• _Action item_
Send back all of the data, word for word.

• _Available records_
»»
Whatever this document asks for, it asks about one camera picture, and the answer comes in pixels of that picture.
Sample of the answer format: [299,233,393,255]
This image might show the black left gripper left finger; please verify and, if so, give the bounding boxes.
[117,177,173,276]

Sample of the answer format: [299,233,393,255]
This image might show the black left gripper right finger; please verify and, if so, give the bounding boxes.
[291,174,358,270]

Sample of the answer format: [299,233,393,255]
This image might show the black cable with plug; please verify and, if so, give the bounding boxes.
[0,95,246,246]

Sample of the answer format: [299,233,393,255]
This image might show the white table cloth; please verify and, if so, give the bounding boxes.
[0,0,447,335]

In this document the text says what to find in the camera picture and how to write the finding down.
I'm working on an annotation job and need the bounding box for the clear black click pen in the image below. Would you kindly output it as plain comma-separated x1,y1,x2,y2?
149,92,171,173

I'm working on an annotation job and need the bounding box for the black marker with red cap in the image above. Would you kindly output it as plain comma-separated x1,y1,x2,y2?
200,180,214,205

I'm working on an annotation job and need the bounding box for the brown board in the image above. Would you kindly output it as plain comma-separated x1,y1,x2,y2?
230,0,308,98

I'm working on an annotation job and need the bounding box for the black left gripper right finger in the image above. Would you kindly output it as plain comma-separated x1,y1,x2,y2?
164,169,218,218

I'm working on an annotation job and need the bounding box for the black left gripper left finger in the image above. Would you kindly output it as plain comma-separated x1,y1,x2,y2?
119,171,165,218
««
• _Result of this task_
Whatever this document asks for, it asks about one camera picture, and the answer comes in pixels of that picture.
Sample of the answer format: [299,233,393,255]
This image might show the black left gripper left finger; please verify and, if so, give the bounding boxes.
[117,177,173,276]

Sample of the answer format: [299,233,393,255]
This image might show the black left gripper right finger; please verify and, if so, give the bounding boxes.
[291,174,358,270]

Sample of the answer format: [299,233,393,255]
This image might show the black cable with plug; please verify and, if so, give the bounding boxes.
[0,95,246,246]

Sample of the answer format: [299,233,393,255]
This image might show the white table cloth; please verify and, if so, give the bounding boxes.
[0,0,447,335]

In this document the text says what to find in the camera picture and how to write the finding down.
I'm working on an annotation job and need the bounding box for the clear black click pen in the image below. Would you kindly output it as plain comma-separated x1,y1,x2,y2?
149,92,171,173

I'm working on an annotation job and need the bounding box for the black marker with red cap in the image above. Would you kindly output it as plain comma-separated x1,y1,x2,y2?
200,180,214,205

I'm working on an annotation job and need the bounding box for the brown board in the image above. Would you kindly output it as plain comma-separated x1,y1,x2,y2?
230,0,308,98

I'm working on an annotation job and need the bounding box for the black left gripper right finger in the image above. Would you kindly output it as plain comma-separated x1,y1,x2,y2?
164,169,218,218

I'm working on an annotation job and need the bounding box for the black left gripper left finger in the image above. Would you kindly output it as plain comma-separated x1,y1,x2,y2?
119,171,165,218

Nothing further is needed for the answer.